Probably more than any other institution the church brought families into close friendly relations with other families further afield with whom they shared deeply valued traditions. But although most settlers coveted the reassurance of familiar traditions and old remembered surroundings they also wished to nurture their growing bonds of fellowship with neighbours from different backgrounds. So while working to create viable relationships with those of their own church in surrounding centres they also strove for local harmony and gave neighbourly support to any denominational cause struggling to get established in Kaponga. We will examine how this twofold approach, and the strong need for lay leadership, contributed to Kaponga's social life as the Wesleyans, Anglicans and Roman Catholics worked to get established.

The competing claims of community and denomination led to some ambiguity in the origins of Kaponga's first church building. In his Memories of Kaponga (1916) the Anglican Rev O.M. Stent implies that it should have been a union church. He tells how folk responded enthusiastically to a challenge put by the Wesleyan Rev Robert Young when he visited Kaponga in 1887:

The response Mr Young received far exceeded the most sanguine of expectations. A section was obtained with the money freely subscribed. Timber was forthcoming. No regard was given to the denominational question. The people had a mind to the work, and so it was that in course of time the little church—primarily intended for the use of all—was erected on the site now occupied by the present Methodist Church…. But a reaction set in, and trouble soon followed. The Building Committee, realizing that, by law, the church and property had to be vested in some trust, caused it to be assigned to the Methodist Trustees…. The inception for a Church emanated, in the first instance, from the Methodists and there is not the slightest doubt but that, as Christian men, and men of honour, they would always have given page 170 every facility for the church to be used for general purposes by every denomination. But the Anglicans and Presbyterians were by no means satisfied with this arrangement. They did not (and this was their point of view) wish for Methodist hospitality…. The church should have been, as the one at Mangatoki subsequently was, vested in Public Trust as a Union Church.

The Wesleyans had a different version. The New Zealand Methodist of 3 August 1889 reported the ‘Opening of the Kaponga Wesleyan Church, Hawera Circuit’ with the only clergy present being two Wesleyans. That the money put into the venture was predominantly Wesleyan seems likely from a report by the Yeoman's Manaia ‘Our Own’ (1/2/90):

We were favoured with a visit from the Rev P.L. Cameron last Sunday, when he preached in aid of the ‘General Church Fund’ of the Anglican Church. Those who went to hear him in the expectation of hearing some ‘straight talking’ were not disappointed, as he was very outspoken. He gave the people of the Anglican Church here a pretty good keei-hauling for being, as he called them, laggards, in regards to the progress of their Church on the coast. He spoke very highly of the pioneer work done, and the progress made by the Wesleyan Church.

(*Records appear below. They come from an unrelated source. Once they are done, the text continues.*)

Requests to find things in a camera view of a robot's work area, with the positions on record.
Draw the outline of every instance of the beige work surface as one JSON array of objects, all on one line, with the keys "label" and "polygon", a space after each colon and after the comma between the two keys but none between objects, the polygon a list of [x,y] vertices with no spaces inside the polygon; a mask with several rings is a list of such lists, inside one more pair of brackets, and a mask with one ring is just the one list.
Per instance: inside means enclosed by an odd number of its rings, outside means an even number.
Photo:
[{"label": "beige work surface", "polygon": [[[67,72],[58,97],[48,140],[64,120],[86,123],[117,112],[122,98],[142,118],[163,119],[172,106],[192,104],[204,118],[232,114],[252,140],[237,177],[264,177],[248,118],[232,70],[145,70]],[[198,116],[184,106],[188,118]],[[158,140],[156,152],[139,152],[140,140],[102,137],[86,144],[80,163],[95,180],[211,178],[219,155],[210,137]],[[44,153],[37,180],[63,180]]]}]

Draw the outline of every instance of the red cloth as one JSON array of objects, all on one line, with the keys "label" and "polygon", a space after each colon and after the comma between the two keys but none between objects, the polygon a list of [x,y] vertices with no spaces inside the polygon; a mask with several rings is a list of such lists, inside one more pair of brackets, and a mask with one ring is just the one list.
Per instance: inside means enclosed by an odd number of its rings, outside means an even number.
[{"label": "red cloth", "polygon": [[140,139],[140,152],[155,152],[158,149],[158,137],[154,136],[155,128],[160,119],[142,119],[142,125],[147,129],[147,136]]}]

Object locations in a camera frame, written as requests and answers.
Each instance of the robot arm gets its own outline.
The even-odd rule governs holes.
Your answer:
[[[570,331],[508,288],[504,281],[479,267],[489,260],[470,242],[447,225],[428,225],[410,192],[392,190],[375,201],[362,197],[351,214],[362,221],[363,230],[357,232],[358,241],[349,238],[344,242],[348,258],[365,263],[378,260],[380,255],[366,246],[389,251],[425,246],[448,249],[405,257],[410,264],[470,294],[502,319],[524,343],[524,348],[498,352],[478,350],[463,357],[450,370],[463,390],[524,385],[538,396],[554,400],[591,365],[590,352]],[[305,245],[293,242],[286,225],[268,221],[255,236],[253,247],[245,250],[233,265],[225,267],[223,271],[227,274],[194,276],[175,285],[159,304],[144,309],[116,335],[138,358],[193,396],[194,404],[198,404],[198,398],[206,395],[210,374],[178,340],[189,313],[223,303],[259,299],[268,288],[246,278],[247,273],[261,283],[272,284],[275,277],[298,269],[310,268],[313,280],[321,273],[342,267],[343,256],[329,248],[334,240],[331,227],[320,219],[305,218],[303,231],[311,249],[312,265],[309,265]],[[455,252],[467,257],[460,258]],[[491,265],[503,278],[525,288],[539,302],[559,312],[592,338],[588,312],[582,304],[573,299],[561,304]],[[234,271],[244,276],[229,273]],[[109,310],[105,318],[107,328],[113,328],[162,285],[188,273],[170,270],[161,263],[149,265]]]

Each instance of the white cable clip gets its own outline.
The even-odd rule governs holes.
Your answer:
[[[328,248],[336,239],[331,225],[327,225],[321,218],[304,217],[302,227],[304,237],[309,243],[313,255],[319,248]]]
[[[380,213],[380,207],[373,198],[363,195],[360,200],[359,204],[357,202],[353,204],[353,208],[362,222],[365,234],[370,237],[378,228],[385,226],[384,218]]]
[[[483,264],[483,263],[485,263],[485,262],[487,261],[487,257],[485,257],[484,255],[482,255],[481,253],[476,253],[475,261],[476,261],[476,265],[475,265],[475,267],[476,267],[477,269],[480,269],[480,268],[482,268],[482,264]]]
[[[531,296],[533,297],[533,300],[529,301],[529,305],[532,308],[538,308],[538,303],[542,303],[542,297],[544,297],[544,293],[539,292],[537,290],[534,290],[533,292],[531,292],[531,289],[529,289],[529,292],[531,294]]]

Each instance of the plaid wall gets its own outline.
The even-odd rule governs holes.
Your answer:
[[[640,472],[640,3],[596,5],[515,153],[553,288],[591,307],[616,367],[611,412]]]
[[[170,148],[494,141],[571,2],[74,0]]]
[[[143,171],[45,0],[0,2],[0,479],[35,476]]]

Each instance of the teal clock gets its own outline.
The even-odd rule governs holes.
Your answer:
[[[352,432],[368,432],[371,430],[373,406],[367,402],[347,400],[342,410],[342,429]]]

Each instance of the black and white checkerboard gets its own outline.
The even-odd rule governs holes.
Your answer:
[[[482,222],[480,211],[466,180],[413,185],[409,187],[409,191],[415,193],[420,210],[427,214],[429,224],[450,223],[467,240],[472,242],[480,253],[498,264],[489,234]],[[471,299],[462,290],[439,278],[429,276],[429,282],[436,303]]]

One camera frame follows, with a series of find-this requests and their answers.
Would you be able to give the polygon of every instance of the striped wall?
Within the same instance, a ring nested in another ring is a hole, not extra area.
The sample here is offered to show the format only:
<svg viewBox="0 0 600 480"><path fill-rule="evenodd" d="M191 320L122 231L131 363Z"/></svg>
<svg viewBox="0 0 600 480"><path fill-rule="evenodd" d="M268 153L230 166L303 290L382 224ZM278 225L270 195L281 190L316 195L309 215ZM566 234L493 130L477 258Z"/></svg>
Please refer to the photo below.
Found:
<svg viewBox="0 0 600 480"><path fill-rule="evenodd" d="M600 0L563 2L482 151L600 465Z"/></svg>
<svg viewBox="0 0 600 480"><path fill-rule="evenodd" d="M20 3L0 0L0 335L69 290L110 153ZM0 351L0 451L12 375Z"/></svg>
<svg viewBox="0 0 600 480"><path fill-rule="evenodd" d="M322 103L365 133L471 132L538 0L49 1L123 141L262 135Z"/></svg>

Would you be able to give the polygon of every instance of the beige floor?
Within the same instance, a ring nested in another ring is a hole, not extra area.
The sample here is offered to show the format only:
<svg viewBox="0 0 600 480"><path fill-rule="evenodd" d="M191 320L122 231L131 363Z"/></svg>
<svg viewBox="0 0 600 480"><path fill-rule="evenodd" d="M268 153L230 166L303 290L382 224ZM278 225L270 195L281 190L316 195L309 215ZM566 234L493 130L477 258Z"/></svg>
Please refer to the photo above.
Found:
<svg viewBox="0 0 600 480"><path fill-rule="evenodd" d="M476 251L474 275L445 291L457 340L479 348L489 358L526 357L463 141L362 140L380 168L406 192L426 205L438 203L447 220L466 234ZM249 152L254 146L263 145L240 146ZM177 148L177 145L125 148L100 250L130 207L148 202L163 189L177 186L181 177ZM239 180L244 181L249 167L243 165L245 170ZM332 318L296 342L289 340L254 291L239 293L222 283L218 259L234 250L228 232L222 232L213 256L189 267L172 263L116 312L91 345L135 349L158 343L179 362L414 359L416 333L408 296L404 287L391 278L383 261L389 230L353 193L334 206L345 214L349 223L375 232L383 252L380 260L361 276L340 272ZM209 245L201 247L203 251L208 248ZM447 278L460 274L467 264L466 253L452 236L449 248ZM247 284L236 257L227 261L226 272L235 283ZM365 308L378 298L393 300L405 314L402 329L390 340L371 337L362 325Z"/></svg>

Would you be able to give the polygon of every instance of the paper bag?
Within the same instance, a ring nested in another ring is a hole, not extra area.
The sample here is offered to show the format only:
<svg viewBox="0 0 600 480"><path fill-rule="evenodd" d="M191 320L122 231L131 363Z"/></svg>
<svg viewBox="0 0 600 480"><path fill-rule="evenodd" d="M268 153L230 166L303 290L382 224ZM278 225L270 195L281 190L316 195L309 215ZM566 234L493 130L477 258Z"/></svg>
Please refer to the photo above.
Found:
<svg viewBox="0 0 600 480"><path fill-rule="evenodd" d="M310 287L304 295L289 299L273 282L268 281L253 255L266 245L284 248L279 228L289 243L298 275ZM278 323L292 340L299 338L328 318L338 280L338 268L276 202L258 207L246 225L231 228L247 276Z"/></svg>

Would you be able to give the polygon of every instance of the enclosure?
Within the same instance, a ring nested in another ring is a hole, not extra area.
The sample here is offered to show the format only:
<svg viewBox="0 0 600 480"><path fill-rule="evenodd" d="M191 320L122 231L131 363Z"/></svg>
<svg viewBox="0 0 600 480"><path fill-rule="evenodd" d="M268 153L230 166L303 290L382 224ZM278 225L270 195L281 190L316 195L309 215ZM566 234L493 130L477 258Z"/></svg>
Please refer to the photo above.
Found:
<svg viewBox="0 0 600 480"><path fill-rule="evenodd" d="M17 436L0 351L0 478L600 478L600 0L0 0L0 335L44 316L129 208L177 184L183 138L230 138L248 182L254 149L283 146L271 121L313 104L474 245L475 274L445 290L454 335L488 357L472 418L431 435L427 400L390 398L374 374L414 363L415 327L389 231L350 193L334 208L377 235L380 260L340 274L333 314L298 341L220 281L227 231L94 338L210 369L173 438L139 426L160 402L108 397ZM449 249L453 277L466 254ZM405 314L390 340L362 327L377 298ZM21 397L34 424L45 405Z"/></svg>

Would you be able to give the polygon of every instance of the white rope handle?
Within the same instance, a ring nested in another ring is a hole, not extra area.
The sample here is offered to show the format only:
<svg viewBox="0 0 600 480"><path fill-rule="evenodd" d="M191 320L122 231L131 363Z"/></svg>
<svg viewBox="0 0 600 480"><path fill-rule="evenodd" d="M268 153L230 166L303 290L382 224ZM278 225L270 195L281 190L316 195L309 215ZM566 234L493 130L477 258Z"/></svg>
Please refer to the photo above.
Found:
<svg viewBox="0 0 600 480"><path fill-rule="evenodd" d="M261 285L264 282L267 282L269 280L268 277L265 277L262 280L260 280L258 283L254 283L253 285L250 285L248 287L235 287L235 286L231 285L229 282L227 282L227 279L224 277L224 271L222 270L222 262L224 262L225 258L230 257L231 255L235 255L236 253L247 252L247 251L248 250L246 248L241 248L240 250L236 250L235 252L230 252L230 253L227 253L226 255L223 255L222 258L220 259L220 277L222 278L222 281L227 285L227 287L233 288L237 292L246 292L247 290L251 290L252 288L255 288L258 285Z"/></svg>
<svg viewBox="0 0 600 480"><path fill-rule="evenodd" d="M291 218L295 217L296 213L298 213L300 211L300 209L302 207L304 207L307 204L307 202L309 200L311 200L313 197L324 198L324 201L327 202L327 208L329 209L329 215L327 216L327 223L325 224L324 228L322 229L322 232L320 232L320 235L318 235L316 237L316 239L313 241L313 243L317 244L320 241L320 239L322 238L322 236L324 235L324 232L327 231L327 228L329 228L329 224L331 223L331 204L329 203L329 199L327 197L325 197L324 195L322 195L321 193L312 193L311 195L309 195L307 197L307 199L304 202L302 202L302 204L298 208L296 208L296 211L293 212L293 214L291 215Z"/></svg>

In 1890 Kaponga was transferred to the Opunake Wesleyan circuit. Throughout the decade the Kaponga congregation maintained a steady programme of services, annual ‘Anniversary Tea Meetings’, annual socials and picnics, and soirées for occasions such as the welcoming and farewelling of ministers. Step by step they improved their facilities, acquiring an organ in 1891, completing the lining of the church in 1894, and erecting a vestry about 1899.15

Lacking the strong church planting and self-help traditions of the Methodists, the Anglicans lagged about a decade behind them. In 1892 the Diocese of Wellington carved the Waimate Plains Parochial District ‘west of the railway and south of the Mountain’ from the parish of Hawera. The district had neither church building nor vicarage, and the only change the first vicar brought for Kaponga was transferring worship from the Methodist church, first to the new schoolroom, then to the new town hall. It was the appearance of strong lay leadership that made it possible for the second vicar to get things moving in Kaponga. Besides its lack of church planting and self-help traditions settler Anglicanism was further hampered by its general unwillingness to respond to the leadership of other than cultured clerical gentlemen.16 It is therefore worth our while to sketch the background of the most prominent of the Kaponga pioneer lay leaders, Alfred Samuel Hobbs.*

Hobbs's father was a Royal Navy commodore, his mother the daughter of a Sydney judge. As a young man he had a varied pioneering career with sheep ‘in the interior of Otago’ and on a South Australian cattle station. In page 171 1863 he married a well-connected young Hobart woman, and till 1877 ran a Victorian cattle station, where most of their large family was born. Crossing to New Zealand in 1878, Alfred farmednear Hawera for about 15 years and became a lay reader of St Mary's, Hawera. About 1893 the family moved to a son-in-law's dairy farm on Palmer Road and he was soon playing a prominent part in getting the Anglican cause established in Kaponga.17 Alfred's acceptability as a leader included his good social class credentials, his record as a mature pioneer settler, and his long experience in church affairs. So he appears as MC of building fund socials, as a member of the building committee, and as an acceptable lay preacher enabling frequent and regular Anglican services to be offered in Kaponga. In December 1914, on the first anniversary of his death, a brass tablet memorialising Alfred and Mary Hobbs as ‘Pioneers of this Church’ was unveiled in St Mark's.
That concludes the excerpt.